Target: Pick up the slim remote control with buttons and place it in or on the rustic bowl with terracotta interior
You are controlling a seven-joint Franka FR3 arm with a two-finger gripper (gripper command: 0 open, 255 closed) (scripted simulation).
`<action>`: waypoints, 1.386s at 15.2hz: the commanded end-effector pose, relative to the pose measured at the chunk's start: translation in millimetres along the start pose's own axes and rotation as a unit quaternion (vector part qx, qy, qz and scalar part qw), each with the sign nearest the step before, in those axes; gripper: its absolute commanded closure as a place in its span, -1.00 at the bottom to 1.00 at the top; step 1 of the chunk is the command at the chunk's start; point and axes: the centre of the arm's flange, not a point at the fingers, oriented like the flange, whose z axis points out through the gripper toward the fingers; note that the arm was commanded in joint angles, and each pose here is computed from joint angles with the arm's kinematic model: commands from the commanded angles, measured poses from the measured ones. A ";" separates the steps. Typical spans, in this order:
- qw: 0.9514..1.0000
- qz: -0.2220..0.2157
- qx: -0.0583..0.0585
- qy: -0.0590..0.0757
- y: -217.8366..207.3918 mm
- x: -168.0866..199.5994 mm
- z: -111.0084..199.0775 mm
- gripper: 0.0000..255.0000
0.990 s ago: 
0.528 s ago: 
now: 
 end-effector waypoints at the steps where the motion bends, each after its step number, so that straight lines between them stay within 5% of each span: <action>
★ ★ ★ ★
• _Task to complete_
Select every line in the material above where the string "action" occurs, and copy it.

• _Response to the task_
`<action>`: waypoints, 1.386s at 15.2hz: the commanded end-effector pose, relative to the pose measured at the chunk's start: translation in millimetres along the start pose's own axes and rotation as a unit quaternion (vector part qx, qy, qz and scalar part qw), each with the sign nearest the step before, in those axes; gripper: its absolute commanded closure as a place in its span, -1.00 at the bottom to 1.00 at the top; step 1 of the chunk is the command at the chunk's start; point and axes: the centre of the arm's flange, not a point at the fingers, oriented like the flange, whose z axis points out through the gripper toward the fingers; note that the arm was commanded in joint angles, and each pose here is computed from joint angles with the arm's kinematic model: commands from the commanded angles, measured poses from the measured ones. A ";" separates the steps. Typical spans, in this order:
 end-effector waypoints at the steps where the motion bends, each after its step number, so that straight lines between them stay within 5% of each span: <action>

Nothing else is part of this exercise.